Suatu kali di lapak maya Gieb aku berkata: “membaca satu kalimat Gieb berarti kita harus puas menerima satu paragraf”. Dan dia langsung menuang segelas bir. Sebuah verifikasi sekaligus falsifikasi sebuah kejujuran persetubuhan, eh, persetujuan. Kali ini kukatakan: membaca salah satu racauan Gieb berarti Anda telah menyelami satu bab buku eksistensialis. Karena buku ini, seperti kata Hudan Hidayat, “datang dari derasnya tabrakan arus dalam jiwanya, yang memberontak pada kehendak kemapanan jiwa. Terus menerus terjun, terus menerus membelah belah diri.”
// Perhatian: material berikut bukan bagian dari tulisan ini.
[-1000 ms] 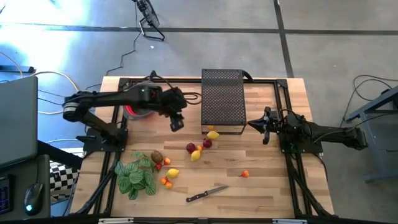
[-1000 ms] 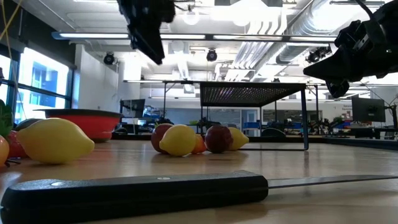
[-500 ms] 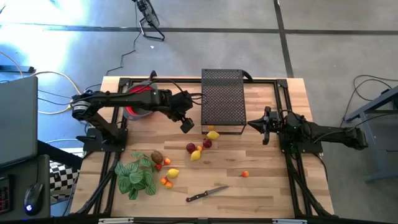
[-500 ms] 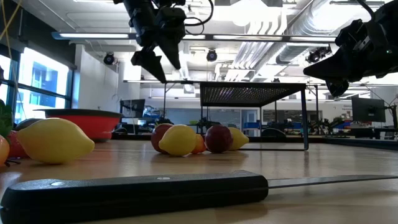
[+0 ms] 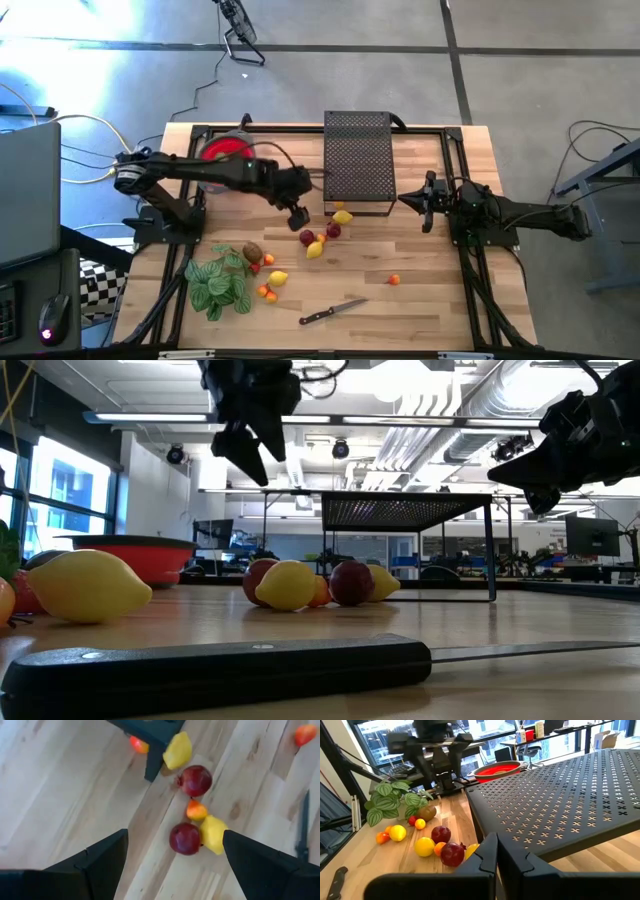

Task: Pick & Place Fruit
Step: Put the left red pomegranate into the strainer bowl

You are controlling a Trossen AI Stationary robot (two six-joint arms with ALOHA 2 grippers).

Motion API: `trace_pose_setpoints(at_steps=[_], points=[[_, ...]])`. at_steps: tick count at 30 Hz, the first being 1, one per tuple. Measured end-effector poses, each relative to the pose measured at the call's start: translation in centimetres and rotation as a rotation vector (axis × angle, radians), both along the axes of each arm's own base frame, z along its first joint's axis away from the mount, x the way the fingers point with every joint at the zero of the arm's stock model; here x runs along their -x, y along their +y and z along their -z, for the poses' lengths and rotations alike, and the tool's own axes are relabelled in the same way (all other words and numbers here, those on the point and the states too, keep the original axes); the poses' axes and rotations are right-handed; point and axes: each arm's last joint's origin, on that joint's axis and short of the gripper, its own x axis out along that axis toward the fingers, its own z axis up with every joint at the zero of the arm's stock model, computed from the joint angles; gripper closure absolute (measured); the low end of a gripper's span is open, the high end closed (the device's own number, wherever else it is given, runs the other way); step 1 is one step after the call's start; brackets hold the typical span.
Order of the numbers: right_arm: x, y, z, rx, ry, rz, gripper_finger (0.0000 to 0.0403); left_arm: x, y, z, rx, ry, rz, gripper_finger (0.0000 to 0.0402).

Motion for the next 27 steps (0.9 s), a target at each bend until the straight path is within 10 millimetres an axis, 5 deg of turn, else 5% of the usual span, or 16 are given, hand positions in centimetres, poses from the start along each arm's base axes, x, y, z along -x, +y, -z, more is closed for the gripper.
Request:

Siapakah, atau, apakah Gieb – kerap chaos dalam diam yang kosmik – itu? Gieb itu bisa berarti keunikan dari berbagai keunikan. Sangat khas. Dalam metafor, imaji, ataupun aforisma ganjil yang dibangunnya. Karena kata-kata profan juga bisa disakralkannya. Bila suatu saat Gieb mengeluarkan buku, tanpa mencantumkan nama, kita akan langsung bertemu di stasiun kereta racau: itu Gieb!

Bagiku, Gieb adalah ini dan itu. Kiri. Sufis. Semiotis. Absurd. Gila. Retak. Entah. Sekaligus!

Namun, jangan percaya padaku. Aku hanya meracau.***

Jakarta, Juli 2010

PS: Saran Gieb, seperti yang sudah aku lakukan: “Sebelum membaca buku ini, tenggaklah tujuh botol bir tanpa henti!” Mulailah meracau bersamanya. Urailah absurditas itu! Angkat!